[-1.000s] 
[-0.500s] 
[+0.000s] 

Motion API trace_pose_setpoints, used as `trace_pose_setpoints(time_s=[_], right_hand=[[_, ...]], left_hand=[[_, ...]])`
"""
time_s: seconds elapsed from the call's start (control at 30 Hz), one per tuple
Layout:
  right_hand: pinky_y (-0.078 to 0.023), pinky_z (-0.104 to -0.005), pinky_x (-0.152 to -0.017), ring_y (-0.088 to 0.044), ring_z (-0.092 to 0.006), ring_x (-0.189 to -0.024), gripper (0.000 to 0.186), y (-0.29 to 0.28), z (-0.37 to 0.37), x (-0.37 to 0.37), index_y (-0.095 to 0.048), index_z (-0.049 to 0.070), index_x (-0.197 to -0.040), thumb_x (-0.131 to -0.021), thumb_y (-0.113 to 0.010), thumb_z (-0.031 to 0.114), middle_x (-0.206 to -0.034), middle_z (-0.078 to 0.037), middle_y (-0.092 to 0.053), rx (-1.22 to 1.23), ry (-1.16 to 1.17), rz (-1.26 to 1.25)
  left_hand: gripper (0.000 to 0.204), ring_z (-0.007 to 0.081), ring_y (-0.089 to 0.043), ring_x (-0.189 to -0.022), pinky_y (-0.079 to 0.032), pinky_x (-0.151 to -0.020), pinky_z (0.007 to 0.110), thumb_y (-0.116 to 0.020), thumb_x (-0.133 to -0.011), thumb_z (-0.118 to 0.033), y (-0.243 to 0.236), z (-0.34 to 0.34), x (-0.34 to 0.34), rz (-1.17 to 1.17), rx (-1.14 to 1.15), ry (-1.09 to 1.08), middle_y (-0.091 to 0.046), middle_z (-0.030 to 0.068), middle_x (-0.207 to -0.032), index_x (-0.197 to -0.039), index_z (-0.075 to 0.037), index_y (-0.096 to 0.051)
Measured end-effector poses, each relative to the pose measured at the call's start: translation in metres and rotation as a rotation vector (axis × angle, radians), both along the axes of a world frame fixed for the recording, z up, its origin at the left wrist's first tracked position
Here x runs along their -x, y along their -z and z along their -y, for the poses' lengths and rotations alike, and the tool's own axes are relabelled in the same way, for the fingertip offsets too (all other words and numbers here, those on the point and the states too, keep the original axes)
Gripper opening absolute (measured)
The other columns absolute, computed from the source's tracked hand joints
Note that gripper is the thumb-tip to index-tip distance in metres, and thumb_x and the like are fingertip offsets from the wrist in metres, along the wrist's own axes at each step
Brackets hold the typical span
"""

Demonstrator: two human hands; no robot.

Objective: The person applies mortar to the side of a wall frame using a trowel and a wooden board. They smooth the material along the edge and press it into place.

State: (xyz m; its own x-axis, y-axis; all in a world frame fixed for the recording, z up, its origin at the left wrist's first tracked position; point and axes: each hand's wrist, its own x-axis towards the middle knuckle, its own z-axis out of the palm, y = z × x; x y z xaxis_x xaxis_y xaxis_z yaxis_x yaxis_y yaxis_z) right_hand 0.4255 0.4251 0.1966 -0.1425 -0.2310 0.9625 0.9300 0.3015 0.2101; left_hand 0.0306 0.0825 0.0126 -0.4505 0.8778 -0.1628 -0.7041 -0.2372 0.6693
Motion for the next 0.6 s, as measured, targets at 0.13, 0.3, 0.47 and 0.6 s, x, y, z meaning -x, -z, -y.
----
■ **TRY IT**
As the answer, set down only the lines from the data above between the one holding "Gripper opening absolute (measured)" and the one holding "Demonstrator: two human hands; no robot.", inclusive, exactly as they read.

■ **ANSWER SECTION**
Gripper opening absolute (measured)
The other columns absolute, computed from the source's tracked hand joints
Note that gripper is the thumb-tip to index-tip distance in metres, and thumb_x and the like are fingertip offsets from the wrist in metres, along the wrist's own axes at each step
Brackets hold the typical span
"""

Demonstrator: two human hands; no robot.

This output requires nothing more.